The table in Part II of Schedule J provides much more detail on compensation.  Unlike the disclosures in Part VII, which only deal with total W-2 earnings, Schedule J breaks the W-2 down into base salary, bonus/incentive, and “other” compensation, and also discloses retirement contribution and nontaxable benefits.  This is a very good “total direct compensation” figure for comparison purposes, providing you’re always comparing to the same numbers.  What Board members should be looking for here is a couple of simple things:

  • Does the base compensation (particularly for the CEO) look like the number you approved?  You should be able to find the approval of the base compensation in the minutes of your Board meeting.
  • If there is incentive compensation, does it look right for the plan that you have in place?

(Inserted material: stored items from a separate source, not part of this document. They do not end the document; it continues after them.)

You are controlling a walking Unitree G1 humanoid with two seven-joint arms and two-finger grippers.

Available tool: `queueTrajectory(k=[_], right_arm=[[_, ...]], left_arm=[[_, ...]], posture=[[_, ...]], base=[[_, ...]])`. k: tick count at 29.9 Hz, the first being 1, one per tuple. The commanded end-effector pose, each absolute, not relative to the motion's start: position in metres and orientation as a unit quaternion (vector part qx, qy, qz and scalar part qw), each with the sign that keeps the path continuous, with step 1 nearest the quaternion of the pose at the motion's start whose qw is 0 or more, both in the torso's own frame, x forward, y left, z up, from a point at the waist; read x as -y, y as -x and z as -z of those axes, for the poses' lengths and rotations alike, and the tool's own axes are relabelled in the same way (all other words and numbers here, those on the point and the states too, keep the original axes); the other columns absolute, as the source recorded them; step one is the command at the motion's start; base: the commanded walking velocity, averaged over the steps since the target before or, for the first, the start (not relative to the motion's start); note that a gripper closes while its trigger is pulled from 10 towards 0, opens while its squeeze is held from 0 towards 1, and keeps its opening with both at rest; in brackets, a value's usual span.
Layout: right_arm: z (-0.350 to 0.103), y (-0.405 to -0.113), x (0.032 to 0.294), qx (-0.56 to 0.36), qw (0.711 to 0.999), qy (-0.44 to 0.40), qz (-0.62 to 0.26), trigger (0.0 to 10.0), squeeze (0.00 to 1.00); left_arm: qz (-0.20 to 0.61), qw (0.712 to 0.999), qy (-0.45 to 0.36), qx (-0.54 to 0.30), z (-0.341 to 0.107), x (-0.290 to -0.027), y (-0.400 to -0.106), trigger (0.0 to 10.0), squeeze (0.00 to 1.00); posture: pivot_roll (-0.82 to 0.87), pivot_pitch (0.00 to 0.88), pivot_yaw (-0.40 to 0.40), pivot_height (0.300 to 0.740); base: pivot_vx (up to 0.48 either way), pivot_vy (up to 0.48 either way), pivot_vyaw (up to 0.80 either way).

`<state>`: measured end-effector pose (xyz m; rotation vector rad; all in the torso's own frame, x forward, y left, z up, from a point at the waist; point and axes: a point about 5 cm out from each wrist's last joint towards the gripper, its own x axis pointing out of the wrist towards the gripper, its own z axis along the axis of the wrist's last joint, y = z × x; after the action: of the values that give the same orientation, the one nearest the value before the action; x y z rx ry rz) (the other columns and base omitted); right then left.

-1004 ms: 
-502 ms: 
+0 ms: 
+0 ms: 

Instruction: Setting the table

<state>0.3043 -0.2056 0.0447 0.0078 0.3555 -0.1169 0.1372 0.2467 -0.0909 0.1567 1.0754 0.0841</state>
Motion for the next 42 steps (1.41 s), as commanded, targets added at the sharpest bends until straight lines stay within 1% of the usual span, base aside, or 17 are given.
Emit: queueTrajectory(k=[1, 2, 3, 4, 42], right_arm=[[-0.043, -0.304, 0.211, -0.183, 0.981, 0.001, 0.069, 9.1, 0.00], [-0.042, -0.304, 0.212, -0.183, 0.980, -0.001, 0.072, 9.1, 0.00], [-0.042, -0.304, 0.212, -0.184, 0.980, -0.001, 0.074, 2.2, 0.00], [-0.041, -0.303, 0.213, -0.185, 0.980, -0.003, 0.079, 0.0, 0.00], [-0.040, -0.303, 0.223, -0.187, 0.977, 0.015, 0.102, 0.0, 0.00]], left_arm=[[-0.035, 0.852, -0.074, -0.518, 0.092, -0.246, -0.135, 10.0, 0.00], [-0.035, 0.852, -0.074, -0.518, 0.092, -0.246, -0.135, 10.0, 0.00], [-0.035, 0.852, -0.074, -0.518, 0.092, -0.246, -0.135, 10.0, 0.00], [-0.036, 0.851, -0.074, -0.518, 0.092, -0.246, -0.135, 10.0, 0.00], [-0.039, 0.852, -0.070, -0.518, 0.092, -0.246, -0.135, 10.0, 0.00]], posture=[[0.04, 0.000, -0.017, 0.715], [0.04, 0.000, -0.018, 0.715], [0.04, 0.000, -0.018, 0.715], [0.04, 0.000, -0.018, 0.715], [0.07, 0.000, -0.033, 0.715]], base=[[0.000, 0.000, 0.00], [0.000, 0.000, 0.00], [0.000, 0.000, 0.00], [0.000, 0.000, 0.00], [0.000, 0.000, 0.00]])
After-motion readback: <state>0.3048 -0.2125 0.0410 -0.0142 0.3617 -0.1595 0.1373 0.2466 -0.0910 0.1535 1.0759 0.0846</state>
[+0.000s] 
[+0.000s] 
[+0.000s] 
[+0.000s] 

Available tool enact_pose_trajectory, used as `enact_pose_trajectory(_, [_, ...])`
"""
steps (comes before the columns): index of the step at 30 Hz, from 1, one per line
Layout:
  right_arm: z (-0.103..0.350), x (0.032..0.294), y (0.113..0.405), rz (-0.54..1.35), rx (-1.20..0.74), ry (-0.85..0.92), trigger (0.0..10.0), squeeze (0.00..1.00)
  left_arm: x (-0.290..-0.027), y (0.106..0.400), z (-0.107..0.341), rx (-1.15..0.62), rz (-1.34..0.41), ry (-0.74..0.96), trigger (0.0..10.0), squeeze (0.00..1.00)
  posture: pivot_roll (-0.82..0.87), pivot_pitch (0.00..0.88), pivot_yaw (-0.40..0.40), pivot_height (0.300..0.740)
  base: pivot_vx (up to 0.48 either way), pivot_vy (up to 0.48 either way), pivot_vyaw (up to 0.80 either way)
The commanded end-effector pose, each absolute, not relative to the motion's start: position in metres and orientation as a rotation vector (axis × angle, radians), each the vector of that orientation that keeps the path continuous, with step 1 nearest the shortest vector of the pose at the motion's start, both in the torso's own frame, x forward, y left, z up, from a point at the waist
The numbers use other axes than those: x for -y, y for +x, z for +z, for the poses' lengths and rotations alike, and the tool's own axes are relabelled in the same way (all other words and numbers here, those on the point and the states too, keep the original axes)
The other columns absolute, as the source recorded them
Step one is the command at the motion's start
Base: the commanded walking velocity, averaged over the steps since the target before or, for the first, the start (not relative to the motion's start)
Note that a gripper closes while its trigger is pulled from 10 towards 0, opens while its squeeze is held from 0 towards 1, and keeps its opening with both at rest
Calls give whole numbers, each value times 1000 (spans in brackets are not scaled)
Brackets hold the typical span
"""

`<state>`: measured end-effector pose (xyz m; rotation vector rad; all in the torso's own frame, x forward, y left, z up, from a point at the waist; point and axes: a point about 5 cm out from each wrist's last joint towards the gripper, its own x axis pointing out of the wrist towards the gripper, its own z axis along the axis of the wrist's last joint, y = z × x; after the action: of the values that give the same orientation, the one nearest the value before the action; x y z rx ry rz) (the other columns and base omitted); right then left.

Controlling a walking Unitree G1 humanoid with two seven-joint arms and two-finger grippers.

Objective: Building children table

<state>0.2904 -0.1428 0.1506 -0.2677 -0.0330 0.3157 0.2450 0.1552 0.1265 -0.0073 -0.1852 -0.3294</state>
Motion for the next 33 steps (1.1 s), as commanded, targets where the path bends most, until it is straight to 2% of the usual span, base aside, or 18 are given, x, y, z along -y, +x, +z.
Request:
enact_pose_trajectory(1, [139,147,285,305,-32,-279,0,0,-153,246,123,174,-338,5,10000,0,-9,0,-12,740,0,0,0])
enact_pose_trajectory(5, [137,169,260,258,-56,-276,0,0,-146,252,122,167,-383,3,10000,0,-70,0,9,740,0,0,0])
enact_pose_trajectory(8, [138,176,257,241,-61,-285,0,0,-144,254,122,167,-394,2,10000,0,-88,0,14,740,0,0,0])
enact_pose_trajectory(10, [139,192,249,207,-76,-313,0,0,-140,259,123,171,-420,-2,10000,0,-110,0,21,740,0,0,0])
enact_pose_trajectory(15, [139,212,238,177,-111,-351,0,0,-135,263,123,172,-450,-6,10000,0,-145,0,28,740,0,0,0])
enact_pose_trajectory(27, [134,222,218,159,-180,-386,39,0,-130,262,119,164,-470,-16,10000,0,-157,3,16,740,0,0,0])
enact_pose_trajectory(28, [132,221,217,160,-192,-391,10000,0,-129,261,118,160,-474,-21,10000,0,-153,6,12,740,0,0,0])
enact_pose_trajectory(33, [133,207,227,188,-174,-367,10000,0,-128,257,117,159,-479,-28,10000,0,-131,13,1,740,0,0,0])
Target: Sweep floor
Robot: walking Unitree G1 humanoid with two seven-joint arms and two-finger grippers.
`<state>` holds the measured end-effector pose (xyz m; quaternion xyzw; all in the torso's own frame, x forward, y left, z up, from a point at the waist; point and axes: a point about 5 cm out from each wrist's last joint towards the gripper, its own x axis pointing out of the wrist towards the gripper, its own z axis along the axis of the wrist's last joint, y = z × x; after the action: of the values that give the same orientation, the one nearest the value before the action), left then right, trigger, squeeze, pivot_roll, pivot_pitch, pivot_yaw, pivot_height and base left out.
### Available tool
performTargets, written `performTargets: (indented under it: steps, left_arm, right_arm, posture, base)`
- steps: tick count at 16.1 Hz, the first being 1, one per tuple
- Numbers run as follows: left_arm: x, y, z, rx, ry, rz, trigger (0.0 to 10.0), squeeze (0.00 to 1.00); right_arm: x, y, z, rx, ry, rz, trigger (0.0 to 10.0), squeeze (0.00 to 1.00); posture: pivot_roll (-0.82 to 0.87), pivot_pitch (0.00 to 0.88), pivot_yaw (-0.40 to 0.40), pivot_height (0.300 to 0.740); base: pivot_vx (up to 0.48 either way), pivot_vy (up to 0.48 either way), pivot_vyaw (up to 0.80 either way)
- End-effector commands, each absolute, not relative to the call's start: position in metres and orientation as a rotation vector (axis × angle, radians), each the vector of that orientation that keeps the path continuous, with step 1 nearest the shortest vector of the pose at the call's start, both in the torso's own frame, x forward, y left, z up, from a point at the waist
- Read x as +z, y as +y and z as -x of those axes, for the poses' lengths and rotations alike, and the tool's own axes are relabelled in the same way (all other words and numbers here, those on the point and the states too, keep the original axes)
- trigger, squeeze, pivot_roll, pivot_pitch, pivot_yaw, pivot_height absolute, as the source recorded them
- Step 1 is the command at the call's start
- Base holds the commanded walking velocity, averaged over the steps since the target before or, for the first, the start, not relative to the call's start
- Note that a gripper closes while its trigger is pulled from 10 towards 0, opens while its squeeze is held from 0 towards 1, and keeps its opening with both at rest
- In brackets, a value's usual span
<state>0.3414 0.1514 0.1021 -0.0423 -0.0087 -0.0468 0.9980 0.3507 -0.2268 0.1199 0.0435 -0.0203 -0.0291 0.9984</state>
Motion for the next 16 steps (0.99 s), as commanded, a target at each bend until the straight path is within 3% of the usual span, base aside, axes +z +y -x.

If there is incentive compensation, it should be pursuant to a Board-approved incentive plan, and the plan should have identifiable goals and objectives, and should not have significant discretion.  I’m looking at a Form 990 that became highly problematic for the Board of the organization, and I see clearly a very large number in the bonus column, most of which had nothing to do with the bonus plan.  It is footnoted, but not correctly.
  • If you have items in “other reportable compensation,” you might want to ask what that is.  Car allowances, club dues, some insurance products and the like may be reported here.  If the number is big, you might want to ask what it includes
  • Retirement and deferred compensation can be a large cost, but you should also be aware that it might not be additional cost to the organization.  If an executive voluntarily defers compensation into a retirement plan, it may be money that otherwise would have appeared in the “base compensation” line.  It may also include the executive’s contribution to a 401(k)/403(b) plan, the company’s match, and the purchase of life insurance.

There are a number of items that are either improperly or inadvertently put in the wrong place, and some where there might be a question.  For example, when paid time off is “cashed out,” some organizations put it in base compensation (which actually inflates that figure), and others put it in “other reportable compensation” (which is probably more accurate).

The ultimate big question, of course, is when should a number concern you.  Merces collects information on the range of reported compensation for all of the separate items reported in Schedule J for the CEO, COO, CFO, CMO and CDO.  The analyses include the critical variable — the size of the organization.   If you’re concerned about your numbers, contact us and we’ll help you put them in perspective.

Last, but certainly not least, are the footnotes and “supplemental information” disclosed in Part III.  This is important.  You should be describing in detail any variation from the expected answers in Schedule J, and also how you govern your compensation program.  Depending on how your organization answered these questions, you may find the responses in Schedule O.  Wherever you find them, make sure that these text answers accurately describe the process that you have in place.  If you don’t remember doing the things that are described, remember that you are being held accountable for them as if you were.